Jon's shook his head stupidly, in shock, and so Winnie shoved the hysterical toddler in his arms and ran to his windows, snapping the locks out of place and then yanking upwards. Oh God, they wouldn't budge past a few inches. They wouldn't move more AT ALL. But why?! She had unlocked them!
"Come on, come on!" she screamed, pulling with all her might, her muscles bunching up under her skin and tying themselves in knots and blood smearing under her hands, but despite her burst of strength, the window still refused to slide upwards. Then she remembered. At the front of their Victorian house—and the play room was at the front—there were intricate panels of glass along the tops of the windows, whose wooden frames prevented a person from opening them all the way. They could be lifted about half a foot inches to let air in, but that was it. Winnie looked down frantically through a haze of tears and panic. They were open that far, but would go no further. There was no way anyone could fit through there, not even Mikey. She would have to break the window, that was the only way.
Suddenly Jon's bedroom door rattled, and they all heard the shuddery-scrape sound clearly. But up close it was more than just a shuddery scrape. Underneath, there came a sound like a dozen people greedily sucking through straws that varied in size from very narrow to thick.
The rattling faded, then suddenly there came a deafening thud that reverberated against the door, and sent shockwaves up through their feet. With abject horror, Winnie saw that the chest of drawers had been shoved forward a couple of inches.
"No no NO," Jon screamed, transported with fear and helplessness, and Winnie desperately grasped his desk chair and heaved it over her head. The first time, it didn't break the window, it only left a small hairline crack. The chair bounced backwards, and Winnie let out a howl of frustration.
Then, just as she was about to lift the chair above her head again, she felt her senses fade out, and time seemed to slow. The only thing that was heightened was her eyesight, and she noticed the darting shape flickering at the corner of her vision again. This time when she whirled around, the chair still above her head, it didn't vanish.
It was a bright ever-shifting pure white light, like a starburst-shaped flame. With every flicker of shifting brightness within its core, it gave a soft tinkling sound that seemed to somehow drown out the terrifying noises outside the door, despite seeming ever so quiet and soft. Winnie glanced towards Jon and Mikey and saw that she wasn't the only one seeing it. They also both stared, transfixed, equally awe-struck and temporarily forgetful of the evil thing in the hall. Instead, a wave of peace flooded into Winnie's horror-ravaged soul, and she suddenly found herself remembering a happy day when she and her family had been all together and content. As the gently ringing grew louder, the happy memory grew stronger, and a diaphanous black hole suddenly opened in the air in front of the window. At first it looked like a tiny snag had opened up into deep night, and was no bigger than a dime, but as it widened it looked more like a richly colored oil spot, iridescent with rainbow colors, yet clearly a portal.

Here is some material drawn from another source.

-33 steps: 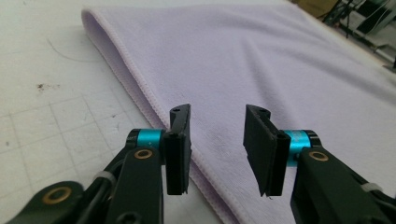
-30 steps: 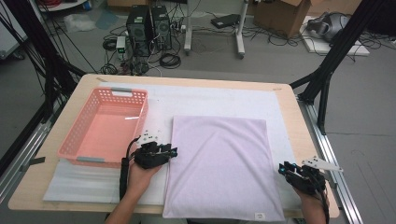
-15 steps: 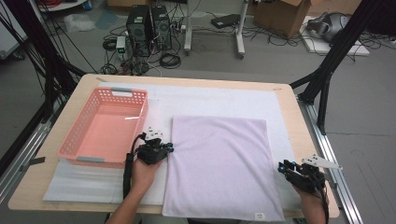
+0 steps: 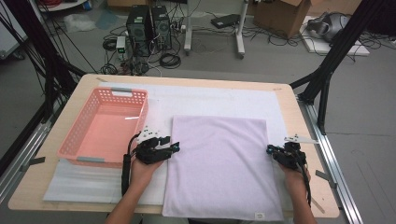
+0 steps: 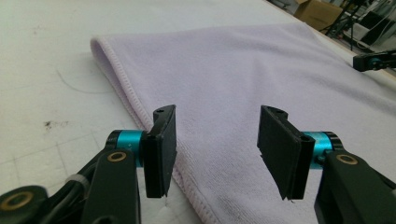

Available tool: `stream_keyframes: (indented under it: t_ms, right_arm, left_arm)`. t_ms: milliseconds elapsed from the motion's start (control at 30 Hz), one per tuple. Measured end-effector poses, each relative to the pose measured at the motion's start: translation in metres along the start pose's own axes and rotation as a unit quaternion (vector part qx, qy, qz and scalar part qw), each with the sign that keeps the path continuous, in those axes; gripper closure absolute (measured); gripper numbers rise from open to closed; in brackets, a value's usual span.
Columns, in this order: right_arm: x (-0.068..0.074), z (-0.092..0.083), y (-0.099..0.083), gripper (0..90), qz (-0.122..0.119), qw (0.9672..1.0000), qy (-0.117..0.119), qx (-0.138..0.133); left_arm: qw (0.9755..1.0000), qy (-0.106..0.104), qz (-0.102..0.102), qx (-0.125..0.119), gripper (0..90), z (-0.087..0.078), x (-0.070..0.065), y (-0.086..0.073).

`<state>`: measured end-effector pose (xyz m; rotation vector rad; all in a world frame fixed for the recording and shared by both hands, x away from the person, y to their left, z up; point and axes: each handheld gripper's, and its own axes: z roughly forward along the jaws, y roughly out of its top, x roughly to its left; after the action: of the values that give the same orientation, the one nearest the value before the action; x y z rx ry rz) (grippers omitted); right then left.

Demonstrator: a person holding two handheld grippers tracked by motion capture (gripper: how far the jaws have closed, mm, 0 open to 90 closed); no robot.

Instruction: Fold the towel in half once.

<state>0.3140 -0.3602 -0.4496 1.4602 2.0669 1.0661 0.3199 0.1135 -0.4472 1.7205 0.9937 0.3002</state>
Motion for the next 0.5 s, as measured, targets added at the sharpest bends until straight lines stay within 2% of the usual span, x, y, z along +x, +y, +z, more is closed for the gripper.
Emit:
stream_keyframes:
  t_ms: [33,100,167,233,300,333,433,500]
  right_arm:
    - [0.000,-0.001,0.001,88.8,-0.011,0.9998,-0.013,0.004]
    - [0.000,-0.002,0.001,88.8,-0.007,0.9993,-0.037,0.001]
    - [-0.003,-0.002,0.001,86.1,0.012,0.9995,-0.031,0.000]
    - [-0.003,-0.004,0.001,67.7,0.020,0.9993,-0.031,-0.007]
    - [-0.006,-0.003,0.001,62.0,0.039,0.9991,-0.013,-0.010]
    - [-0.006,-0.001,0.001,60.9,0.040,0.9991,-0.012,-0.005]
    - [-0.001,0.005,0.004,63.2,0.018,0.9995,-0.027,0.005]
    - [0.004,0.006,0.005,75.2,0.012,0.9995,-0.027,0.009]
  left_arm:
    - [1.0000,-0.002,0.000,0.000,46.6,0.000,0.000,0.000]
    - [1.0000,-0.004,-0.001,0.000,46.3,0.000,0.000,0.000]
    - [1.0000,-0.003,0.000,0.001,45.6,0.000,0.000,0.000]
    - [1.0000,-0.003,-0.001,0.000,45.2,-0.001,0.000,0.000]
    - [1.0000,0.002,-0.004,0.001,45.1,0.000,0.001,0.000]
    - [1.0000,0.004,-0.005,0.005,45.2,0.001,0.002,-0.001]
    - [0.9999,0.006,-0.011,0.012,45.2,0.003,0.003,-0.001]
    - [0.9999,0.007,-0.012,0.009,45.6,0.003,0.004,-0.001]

Then, when it became an oval about three feet tall and two feet wide, it stopped growing, and sat there in space, shimmering and waiting.

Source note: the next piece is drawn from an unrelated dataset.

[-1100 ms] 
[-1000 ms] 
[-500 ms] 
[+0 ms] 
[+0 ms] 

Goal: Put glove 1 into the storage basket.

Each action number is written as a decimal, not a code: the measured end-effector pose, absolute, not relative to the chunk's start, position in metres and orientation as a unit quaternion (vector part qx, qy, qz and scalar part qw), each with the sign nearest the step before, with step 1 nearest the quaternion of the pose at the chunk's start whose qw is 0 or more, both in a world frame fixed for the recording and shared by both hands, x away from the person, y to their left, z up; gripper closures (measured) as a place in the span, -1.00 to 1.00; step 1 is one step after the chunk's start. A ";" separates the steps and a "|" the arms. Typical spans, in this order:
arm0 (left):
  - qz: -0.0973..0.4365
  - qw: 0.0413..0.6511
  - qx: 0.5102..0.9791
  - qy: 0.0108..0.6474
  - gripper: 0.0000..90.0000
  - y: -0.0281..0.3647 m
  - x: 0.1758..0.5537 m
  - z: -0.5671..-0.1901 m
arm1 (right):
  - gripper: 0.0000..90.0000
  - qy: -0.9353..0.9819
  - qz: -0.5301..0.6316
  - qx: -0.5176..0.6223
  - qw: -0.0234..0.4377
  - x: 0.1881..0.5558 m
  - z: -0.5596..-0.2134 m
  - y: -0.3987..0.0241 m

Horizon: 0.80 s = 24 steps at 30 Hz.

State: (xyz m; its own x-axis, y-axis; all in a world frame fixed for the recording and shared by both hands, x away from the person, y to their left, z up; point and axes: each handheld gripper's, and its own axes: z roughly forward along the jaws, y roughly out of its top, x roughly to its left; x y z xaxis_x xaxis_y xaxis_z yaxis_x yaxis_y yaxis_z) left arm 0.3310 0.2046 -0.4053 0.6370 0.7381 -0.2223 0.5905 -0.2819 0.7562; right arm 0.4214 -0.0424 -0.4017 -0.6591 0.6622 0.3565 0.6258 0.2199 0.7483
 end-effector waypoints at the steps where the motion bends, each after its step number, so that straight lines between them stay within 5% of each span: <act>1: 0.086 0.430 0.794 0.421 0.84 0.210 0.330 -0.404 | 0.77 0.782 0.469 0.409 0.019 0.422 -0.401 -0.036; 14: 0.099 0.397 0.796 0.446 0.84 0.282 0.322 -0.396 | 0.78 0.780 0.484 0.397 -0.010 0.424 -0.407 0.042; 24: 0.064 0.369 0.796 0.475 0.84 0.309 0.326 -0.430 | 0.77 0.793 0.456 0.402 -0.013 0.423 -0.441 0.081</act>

From out of the hole extended a lithe arm, and an open hand. It might have been attached to a body on the other side, but all she could see what that disembodied hand, reaching out to her. The soothing light passed through to the other side; Winnie could hear it echoing back faintly.
She didn't think, she didn't analyze. She reached through the gaping black hole and took the hand, then turned around and grasped Jon around the forearm, who in turn held Mikey tightly. Together, they all pitched headfirst into the darkness and the unknown, and the unseen murderous thing in the hall gave a shriek of frustrated rage.